海洋空間佳本


流浪の月 流浪の月」★★★★★
凪良ゆう
東京創元社

2022.10.9 記
凄まじいパワーを持つ小説だった。
舞台設定自体は新奇なものではなく、どちらかというと類型的とさえ呼べるものだが、そこで読者を捉えて離さない、引きずり込む膂力がものすごい。

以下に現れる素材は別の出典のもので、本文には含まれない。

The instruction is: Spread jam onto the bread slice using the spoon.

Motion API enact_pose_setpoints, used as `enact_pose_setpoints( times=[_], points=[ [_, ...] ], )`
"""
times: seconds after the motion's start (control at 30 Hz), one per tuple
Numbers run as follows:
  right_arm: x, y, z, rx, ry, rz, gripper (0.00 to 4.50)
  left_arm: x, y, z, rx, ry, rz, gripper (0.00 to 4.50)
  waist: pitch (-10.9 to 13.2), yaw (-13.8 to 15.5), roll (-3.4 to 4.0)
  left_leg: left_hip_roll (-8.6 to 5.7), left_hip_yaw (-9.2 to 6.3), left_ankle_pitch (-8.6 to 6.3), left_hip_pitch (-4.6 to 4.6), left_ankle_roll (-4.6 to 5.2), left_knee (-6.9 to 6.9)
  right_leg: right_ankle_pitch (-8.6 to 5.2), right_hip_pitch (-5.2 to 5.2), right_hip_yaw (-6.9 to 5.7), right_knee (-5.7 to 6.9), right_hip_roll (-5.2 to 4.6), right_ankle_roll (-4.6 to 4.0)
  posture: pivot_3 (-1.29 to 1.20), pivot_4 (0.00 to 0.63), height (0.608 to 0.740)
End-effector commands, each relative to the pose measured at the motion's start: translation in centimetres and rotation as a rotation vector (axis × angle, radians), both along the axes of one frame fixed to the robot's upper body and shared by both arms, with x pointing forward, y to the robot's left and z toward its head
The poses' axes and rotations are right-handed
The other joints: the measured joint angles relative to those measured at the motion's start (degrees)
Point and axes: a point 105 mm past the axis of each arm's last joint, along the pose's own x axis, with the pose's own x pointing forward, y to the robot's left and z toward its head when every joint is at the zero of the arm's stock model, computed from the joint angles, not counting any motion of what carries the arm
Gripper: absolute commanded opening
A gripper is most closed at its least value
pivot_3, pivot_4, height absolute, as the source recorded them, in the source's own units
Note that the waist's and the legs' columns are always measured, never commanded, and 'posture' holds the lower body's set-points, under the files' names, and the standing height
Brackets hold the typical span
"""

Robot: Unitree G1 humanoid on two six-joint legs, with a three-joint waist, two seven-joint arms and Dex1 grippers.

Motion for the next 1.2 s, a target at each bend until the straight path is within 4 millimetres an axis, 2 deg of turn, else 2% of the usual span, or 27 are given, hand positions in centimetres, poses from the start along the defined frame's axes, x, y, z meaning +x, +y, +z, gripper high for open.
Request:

社会に適合しない特殊なパーソナリティーを主要な登場人物に据えているように見せながら、実はそうではなく、誰の中にも存在する、それでいて意識的かどうかを問わず日頃目を向けないようにしている本質を刺激し、抽出して訴えかけているのだということに、すべての読者は早晩気付くことになる。
デジタルタトゥーといった新種の絶望的な要素を活かし、時代性も上手く反映しつつ。

誰しもが、一切の束縛や忖度に絡めとられることなく、心の求めるまま自由に生きたいという願望をどこかに秘めながら、外部との折り合いを付けて、何某かを抑え我慢して、日々暮らしている。
しかし、それはそもそも必要なことなのだろうか?
大脳新皮質が発達してしまい、また相対的に極めて高い社会性を備えてしまったが故に、種特有の様々な病理を抱えている人間という動物は、果たして合理的な存在と言えるのだろうか?
幸せな生き物なのだろうか?
もちろん著者の意図したところではないだろうが、上質なエンターテイメントノヴェルでありながら、文化人類学にも通じる哲学的な問いを投げ掛けている、大仰ではあるが、そんな風にも感じてしまった。

「わたしの手にも、みんなの手にも、ひとつのバッグがある。それは誰にも代わりに持ってもらえない。一生自分が抱えて歩くバッグの中に、文のそれは入っている。わたしのバッグにも入っている。中身はそれぞれ違うけど、けっして捨てられないのだ。」